Database Avg Latency Recall@10
EmergentDB (HNSW m=8) 44us 100.0%
EmergentDB (HNSW m=16) 102us 100.0%
ChromaDB (HNSW) 2,259us 99.8%
LanceDB (IVF-PQ) 3,590us 84.3%

Key Findings

  1. Real embeddings change everything: With Gemini embeddings, HNSW achieves near-perfect recall even with aggressive parameters (m=8), while random vectors show 30-40% recall.

  2. EmergentDB is 51x faster than ChromaDB with identical recall (100% vs 99.8%).

  3. LanceDB's IVF-PQ struggles with semantic structure at this scale (84% recall), showing the importance of index selection.
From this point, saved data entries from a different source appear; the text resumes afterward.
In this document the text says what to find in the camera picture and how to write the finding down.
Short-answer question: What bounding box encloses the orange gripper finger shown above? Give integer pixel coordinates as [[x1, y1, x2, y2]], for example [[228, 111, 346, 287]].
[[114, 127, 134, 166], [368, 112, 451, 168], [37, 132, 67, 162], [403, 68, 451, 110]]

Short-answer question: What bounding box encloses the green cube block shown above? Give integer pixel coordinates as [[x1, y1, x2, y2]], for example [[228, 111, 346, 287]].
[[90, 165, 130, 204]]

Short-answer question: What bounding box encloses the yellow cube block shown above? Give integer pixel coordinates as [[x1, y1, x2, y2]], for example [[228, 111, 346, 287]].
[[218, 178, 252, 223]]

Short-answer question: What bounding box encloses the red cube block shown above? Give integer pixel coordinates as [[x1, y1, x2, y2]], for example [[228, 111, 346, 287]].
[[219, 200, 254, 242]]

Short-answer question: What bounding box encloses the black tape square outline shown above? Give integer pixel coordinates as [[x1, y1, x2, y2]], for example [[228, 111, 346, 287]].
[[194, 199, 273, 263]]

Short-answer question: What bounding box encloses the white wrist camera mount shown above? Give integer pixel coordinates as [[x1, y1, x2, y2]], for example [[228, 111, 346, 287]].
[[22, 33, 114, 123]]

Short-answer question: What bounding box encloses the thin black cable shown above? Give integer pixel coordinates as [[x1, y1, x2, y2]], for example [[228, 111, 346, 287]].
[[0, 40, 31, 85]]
  4. HTTP overhead is significant: Python HTTP benchmarks add ~2-5ms latency. Direct Rust benchmarks show true index performance.

Reproducibility

Generate Embeddings

# Set your Gemini API key
export GEMINI_API_KEY="your-key-here"

# Generate base embeddings
cd tests
python3 gemini_embedding_benchmark.py

# Scale to larger sizes
python3 scale_gemini_embeddings.py

Run Benchmarks

# Rust direct benchmark (most accurate)
cargo run --release --example gemini_benchmark -p vector-core -- 10000

# Python comparison benchmark
cd tests
python3 full_comparison_benchmark.py

Files

File Description
gemini_embedding_benchmark.py Generates embeddings using Gemini API
scale_gemini_embeddings.py Scales embeddings to 1K, 5K, 10K vectors
full_comparison_benchmark.py Compares EmergentDB vs LanceDB vs ChromaDB
benchmark_results/ JSON output from benchmarks
../examples/gemini_benchmark.rs Rust benchmark with precomputed grid

Why Real Embeddings Matter

Random high-dimensional vectors suffer from the "concentration of measure" phenomenon:

In high dimensions, all pairwise distances converge to the same value.
For random 768-dim vectors: std(distances) / mean(distances) < 0.01

This means ANN algorithms can't find meaningful "near" neighbors because all vectors are equally far apart. Real embeddings from language models have:

  • Semantic clustering: Similar concepts cluster together
  • Meaningful neighborhoods: Each vector has truly closer neighbors
  • Realistic query patterns: Queries relate semantically to documents

The result: HNSW goes from ~35% recall (random) to ~100% recall (Gemini) with identical parameters.